The polyol and the isocyanate component were mixed in the above ratio, and the resulting mixture was introduced into a mold coated with a release agent. The mold was designed to be closed by a cover. After 30 minutes, a foam having a dense skin layer firmly bonded to the cellular foam,
Removed from the mold. The outer skin layer has a thickness of up to about 1 mm and the molded body has a total weight of 140 kg /
It had a density of m ³ .

────────────────────────────────────────────────── ─── Continuing on the front page (72) Inventor Gilvia Sauf, Germany-Day 40472 Düsseldorf, Recklinghauser Straße 5 (72) Inventor Andreas Heidbleder Germany-Day 40593 Düsseldorf, Urdenbacher Dorfstr. 9 (72) Inventor Hans-Peter Kohlstadt Federal Republic of Germany Day 42549 Felbert, Wilchovstrasse 16a F-term (reference) 4J034 BA05 BA08 CA01 CA03 CA04 CA05 CA21 DB03 DB04 DB05 DC00 DF01 DF11 DF12 DF16 DF17 DG03 DG04 DG05 DG06 HA01 HA02 HA07 HA11 HC03 HC12 HC13 HC16 HC22 KA01 KD11 MA01 NA09 QB16 QC02 QD03 RA10 RA12

Claims (13)

[Claims] 1. reacting a) a polyisocyanate with b) a polyol, c) a carboxylic acid, d) a tertiary amine as a catalyst, and optionally another catalyst, e) optionally a pigment and a filler, A method for producing a rigid foamed plastic molded article having a dense skin layer, wherein the water content of b) to e) is less than 0.2% by weight. 2. The polyisocyanates used are difunctional, trifunctional or higher polyfunctional aliphatic, cycloaliphatic or aromatic isocyanates and / or oligomers containing free isocyanate groups prepared therefrom. The production method according to claim 1, which is a chemical product. 3. The polyisocyanate is a mixture of homologs, isomers and / or oligomers of diphenylmethane diisocyanate (MDI, as crude product)
The method according to claim 2, wherein 4. The method according to claim 1, wherein the polyol is selected from the group consisting of polyether diols, polyether triols, polyester diols, branched polyester polyols, natural triglycerides, and mixtures thereof. 5. The method according to claim 1, wherein the carboxylic acid is selected from the group consisting of natural fatty acids or derivatives thereof. 6. The method according to claim 1, wherein an amino-substituted pyridine and / or N-substituted imidazole is used as a catalyst together with an organometallic catalyst, if desired. 7. Airtightness wherein a) a polyol component, a carboxylic acid component, a catalyst and optionally a pigment and a filler are uniformly mixed, b) a polyisocyanate component is then added, and c) a mold release agent is applied as required.
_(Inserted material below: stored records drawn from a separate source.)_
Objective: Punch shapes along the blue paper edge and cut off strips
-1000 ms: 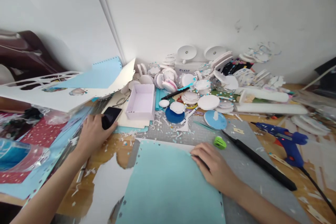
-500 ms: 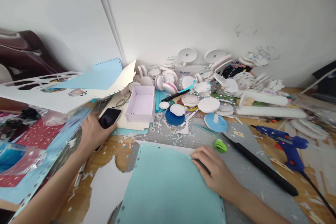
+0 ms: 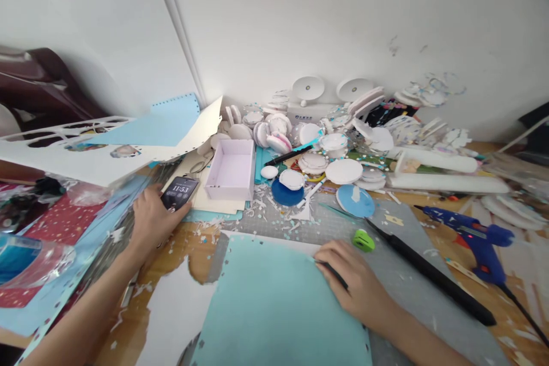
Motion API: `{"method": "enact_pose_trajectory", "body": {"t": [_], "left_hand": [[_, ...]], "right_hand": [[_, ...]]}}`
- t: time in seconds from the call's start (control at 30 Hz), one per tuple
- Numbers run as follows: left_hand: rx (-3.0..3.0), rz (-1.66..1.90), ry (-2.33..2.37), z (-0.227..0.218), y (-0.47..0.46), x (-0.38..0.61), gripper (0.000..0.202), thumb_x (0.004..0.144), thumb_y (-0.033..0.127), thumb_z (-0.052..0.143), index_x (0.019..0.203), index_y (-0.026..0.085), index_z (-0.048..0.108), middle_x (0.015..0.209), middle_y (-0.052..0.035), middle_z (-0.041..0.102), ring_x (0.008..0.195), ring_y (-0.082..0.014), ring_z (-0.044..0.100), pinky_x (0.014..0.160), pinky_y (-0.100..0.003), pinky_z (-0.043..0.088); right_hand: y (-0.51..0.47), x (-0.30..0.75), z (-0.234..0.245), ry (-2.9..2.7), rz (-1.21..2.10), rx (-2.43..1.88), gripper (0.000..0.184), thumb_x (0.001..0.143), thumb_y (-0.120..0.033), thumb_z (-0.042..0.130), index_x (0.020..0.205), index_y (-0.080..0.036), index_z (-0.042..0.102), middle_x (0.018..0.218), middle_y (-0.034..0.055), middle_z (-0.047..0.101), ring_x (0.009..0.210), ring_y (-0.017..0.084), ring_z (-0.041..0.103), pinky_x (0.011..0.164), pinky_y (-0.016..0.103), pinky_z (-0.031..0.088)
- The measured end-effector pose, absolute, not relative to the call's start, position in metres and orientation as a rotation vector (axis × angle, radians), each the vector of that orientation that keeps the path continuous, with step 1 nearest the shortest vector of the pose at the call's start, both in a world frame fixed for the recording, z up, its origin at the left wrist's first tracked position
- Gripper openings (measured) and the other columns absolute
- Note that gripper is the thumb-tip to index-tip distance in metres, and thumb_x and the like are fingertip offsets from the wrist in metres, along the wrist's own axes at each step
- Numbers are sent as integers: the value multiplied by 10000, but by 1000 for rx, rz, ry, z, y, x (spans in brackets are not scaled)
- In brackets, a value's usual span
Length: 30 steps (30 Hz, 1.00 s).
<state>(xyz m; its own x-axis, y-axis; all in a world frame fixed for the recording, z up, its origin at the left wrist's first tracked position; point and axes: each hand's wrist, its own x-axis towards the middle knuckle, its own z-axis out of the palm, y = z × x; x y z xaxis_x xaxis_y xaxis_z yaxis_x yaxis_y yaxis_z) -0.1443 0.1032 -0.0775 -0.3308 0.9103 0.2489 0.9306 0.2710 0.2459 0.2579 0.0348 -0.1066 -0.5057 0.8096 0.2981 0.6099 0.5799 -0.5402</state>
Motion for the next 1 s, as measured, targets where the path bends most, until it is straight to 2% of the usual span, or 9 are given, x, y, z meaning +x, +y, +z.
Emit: {"method": "enact_pose_trajectory", "body": {"t": [0.17, 0.27, 0.37, 0.43, 0.53, 0.6, 0.77, 0.9, 1.0], "left_hand": [[-1844, -451, -2375, -70, 95, -141, 692, 795, 525, 544, 1268, 53, 363, 1224, -239, 496, 1216, -414, 418, 993, -517, 350], [-1884, -543, -2192, -53, 77, -124, 561, 849, 482, 511, 1273, 141, 372, 1267, -185, 491, 1244, -387, 400, 1026, -537, 317], [-2199, -779, -1928, -38, 56, -93, 329, 891, 373, 499, 1174, 205, 484, 1174, -109, 565, 1152, -305, 501, 1014, -454, 374], [-2560, -789, -1751, -34, 46, -68, 264, 905, 334, 503, 1141, 219, 526, 1153, -90, 582, 1130, -270, 518, 981, -399, 411], [-2964, -637, -1527, -40, 43, -35, 290, 918, 290, 511, 1199, 220, 525, 1201, -86, 572, 1132, -245, 510, 978, -384, 409], [-3097, -517, -1446, -47, 48, -20, 278, 919, 253, 512, 1190, 202, 544, 1162, -89, 597, 1085, -242, 532, 951, -386, 420], [-3249, -222, -1425, -57, 66, -2, 189, 914, 144, 458, 962, 171, 639, 951, -73, 647, 911, -217, 604, 780, -315, 471], [-3283, -255, -1421, -59, 68, 4, 211, 918, 131, 452, 939, 174, 657, 918, -64, 640, 884, -198, 606, 755, -282, 468], [-3251, -382, -1354, -61, 65, -2, 232, 931, 152, 439, 1014, 189, 652, 993, -71, 638, 933, -201, 596, 823, -303, 466]], "right_hand": [[35, 260, -106, -2302, 505, -1125, 136, 931, -165, 446, 980, -225, 558, 904, 55, 596, 848, 200, 563, 751, 353, 465], [37, 262, -100, -2335, 518, -1118, 145, 930, -167, 449, 957, -223, 580, 896, 57, 605, 840, 195, 576, 747, 340, 474], [41, 264, -90, -2376, 547, -1116, 144, 924, -167, 462, 930, -219, 595, 894, 57, 615, 844, 190, 584, 757, 334, 474], [44, 265, -82, -2402, 569, -1109, 138, 923, -166, 466, 929, -218, 594, 895, 56, 616, 851, 189, 582, 767, 335, 468], [49, 267, -70, -2479, 601, -1121, 137, 930, -165, 452, 910, -214, 579, 891, 51, 607, 844, 186, 576, 765, 334, 449], [50, 268, -64, -2543, 609, -1140, 139, 938, -171, 445, 896, -209, 571, 890, 46, 605, 843, 185, 570, 760, 332, 434], [51, 270, -62, -2620, 554, -1185, 125, 938, -193, 458, 947, -210, 582, 919, 48, 615, 875, 198, 564, 779, 345, 421], [50, 261, -70, -2570, 550, -1182, 107, 917, -232, 520, 1003, -216, 582, 955, 52, 613, 915, 213, 560, 809, 352, 430], [48, 252, -80, -2505, 599, -1149, 102, 923, -208, 506, 994, -215, 579, 947, 49, 604, 916, 203, 555, 814, 338, 436]]}}
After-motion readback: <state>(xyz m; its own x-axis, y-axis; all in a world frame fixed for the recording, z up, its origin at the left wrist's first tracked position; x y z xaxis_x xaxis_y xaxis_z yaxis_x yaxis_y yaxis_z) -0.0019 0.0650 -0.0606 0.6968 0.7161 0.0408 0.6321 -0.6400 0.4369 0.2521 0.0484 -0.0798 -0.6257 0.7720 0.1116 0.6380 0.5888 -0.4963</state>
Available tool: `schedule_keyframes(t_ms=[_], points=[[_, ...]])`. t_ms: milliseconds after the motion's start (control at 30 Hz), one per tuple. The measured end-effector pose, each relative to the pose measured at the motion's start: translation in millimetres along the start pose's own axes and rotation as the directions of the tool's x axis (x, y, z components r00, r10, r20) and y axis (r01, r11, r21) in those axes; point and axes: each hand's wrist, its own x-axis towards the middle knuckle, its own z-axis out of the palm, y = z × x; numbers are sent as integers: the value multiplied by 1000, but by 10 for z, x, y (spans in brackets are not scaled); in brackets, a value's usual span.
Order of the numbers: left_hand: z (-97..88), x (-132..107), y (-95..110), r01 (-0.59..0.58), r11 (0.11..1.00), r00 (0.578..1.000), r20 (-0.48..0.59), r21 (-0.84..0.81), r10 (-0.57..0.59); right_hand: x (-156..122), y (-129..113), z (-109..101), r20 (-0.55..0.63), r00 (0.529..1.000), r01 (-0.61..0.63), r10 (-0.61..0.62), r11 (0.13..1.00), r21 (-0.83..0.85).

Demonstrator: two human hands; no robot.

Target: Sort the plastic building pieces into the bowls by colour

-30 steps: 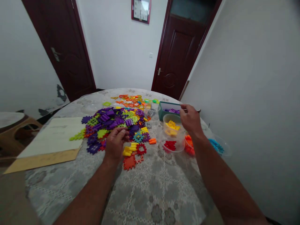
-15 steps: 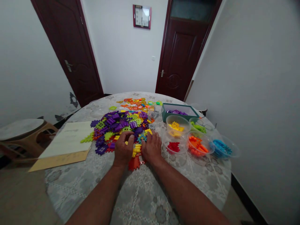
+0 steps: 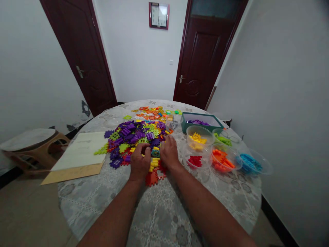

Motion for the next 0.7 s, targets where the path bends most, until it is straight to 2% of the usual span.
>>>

Introducing the resulting mixture into a mold, d) closing the mold and then reacting the polyisocyanate with a polyol and a carboxylic acid to form a foam; e) removing or demolding the molding from the mold The method according to claim 1. 8. Steps a) to d) are carried out at a temperature of 10 to 35 ° C., preferably at room temperature (
The method according to claim 7, which is performed at about 18 to 25 ° C). 9. The method according to claim 7, wherein the mold is cooled in step d). 10. A foamed polyurethane molded article having a dense skin layer produced by the production method according to claim 1. 11. The molded article according to claim 10, wherein the density of the cell core is 50 to 400 kg / m ³ . 12. The shaped body according to claim 10, wherein the density of the outer region is substantially the same as the density of the base polymer. 13. Use of a shaped body according to any of claims 10 to 12 for the interior of vehicles, especially cars, trucks, campers or trailer houses, rail vehicles, ships and aircraft, and buildings.